One of the more extraordinary things about the universe is that it has produced beings who can observe it — namely, us.
Is our universe real?
This the classic Cartesian question. It essentially asks, how do we know that what we see around us is the real deal, and not some grand illusion perpetuated by an unseen force (who René Descartes referred to as the hypothesized ‘evil demon’)? More recently, the question has been reframed as the “brain in a vat” problem, or the Simulation Argument. And it could very well be that we’re the products of an elaborate simulation. A deeper question to ask, therefore, is whether the civilization running the simulation is also in a simulation — a kind of supercomputer regression (or simulation-ception).
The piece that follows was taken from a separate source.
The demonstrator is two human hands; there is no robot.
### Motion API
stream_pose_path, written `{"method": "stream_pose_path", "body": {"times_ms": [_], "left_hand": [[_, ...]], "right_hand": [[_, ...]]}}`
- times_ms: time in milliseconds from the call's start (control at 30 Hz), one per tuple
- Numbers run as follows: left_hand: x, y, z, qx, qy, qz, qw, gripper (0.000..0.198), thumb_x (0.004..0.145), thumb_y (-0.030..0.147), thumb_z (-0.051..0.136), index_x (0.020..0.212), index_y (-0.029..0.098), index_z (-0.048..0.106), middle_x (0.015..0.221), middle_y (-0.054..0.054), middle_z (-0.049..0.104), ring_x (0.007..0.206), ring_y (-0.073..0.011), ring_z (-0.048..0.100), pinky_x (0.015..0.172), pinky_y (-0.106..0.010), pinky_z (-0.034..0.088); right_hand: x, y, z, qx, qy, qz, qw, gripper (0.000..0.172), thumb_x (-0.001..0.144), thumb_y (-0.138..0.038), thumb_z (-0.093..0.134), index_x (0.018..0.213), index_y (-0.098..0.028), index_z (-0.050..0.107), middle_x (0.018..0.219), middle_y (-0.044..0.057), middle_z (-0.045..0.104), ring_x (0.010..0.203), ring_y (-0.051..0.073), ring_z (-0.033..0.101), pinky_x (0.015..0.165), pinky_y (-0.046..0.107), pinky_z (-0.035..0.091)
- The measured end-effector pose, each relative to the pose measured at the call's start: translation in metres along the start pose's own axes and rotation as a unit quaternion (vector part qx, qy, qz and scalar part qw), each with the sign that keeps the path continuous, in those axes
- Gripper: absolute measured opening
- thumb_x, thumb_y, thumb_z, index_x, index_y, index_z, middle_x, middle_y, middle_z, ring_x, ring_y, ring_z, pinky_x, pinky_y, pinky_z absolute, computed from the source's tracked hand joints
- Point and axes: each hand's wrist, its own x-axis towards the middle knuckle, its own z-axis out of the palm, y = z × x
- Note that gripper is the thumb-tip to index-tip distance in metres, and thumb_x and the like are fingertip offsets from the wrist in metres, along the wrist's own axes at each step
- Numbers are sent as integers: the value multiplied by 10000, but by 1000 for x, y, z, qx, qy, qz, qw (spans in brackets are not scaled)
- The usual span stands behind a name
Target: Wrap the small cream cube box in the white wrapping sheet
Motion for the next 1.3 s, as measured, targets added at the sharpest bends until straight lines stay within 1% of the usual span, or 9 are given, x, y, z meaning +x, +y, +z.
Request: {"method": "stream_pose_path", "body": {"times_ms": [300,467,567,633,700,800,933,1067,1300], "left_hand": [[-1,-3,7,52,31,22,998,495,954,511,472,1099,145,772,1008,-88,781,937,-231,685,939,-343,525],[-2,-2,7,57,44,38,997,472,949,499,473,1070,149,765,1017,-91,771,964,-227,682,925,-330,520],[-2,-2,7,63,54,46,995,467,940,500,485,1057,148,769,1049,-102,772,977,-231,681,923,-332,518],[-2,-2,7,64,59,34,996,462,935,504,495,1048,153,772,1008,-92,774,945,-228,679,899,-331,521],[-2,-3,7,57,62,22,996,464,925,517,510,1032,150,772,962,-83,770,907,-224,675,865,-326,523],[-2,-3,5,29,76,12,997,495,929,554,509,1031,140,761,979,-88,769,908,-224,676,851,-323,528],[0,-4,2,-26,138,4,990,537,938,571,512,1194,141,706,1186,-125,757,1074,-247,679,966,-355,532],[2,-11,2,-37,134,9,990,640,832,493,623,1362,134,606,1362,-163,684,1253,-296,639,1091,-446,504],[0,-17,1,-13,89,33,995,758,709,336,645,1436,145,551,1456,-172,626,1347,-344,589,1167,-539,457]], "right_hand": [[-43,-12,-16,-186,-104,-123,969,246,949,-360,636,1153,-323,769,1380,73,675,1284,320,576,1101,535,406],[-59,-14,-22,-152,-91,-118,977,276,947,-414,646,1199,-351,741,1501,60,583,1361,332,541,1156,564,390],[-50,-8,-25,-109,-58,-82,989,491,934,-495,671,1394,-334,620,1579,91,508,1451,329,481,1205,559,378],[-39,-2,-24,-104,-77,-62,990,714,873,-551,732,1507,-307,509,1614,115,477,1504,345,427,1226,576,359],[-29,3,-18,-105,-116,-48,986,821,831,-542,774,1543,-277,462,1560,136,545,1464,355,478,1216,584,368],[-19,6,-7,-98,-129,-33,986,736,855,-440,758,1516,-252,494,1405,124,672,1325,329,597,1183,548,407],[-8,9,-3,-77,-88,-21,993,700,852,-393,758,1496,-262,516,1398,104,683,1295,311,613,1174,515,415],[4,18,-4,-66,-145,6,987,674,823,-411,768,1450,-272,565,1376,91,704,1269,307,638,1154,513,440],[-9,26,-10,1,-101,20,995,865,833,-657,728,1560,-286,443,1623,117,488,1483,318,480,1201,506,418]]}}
What’s more, we may not be who we think we are. Assuming that the people running the simulation are also taking part in it, our true identities may be temporarily suppressed, to heighten the realness of the experience. This philosophical conundrum also forces us to re-evaluate what we mean by “real.” Modal realists argue that if the universe around us seems rational (as opposed to it being dreamy, incoherent, or lawless), then we have no choice but to declare it as being real and genuine. Or maybe, as Cipher said after eating a piece of “simulated” steak in The Matrix, “Ignorance is bliss.”
Do we have free will?
Also called the dilemma of determinism, we do not know if our actions are controlled by a causal chain of preceding events (or by some other external influence), or if we’re truly free agents making decisions of our own volition. Philosophers (and now some scientists) have been debating this for millennia, and with no apparent end in sight. If our decision making is influenced by an endless chain of causality, then determinism is true and we don’t have free will. But if the opposite is true, what’s called indeterminism, then our actions must be random — what some argue is still not free will.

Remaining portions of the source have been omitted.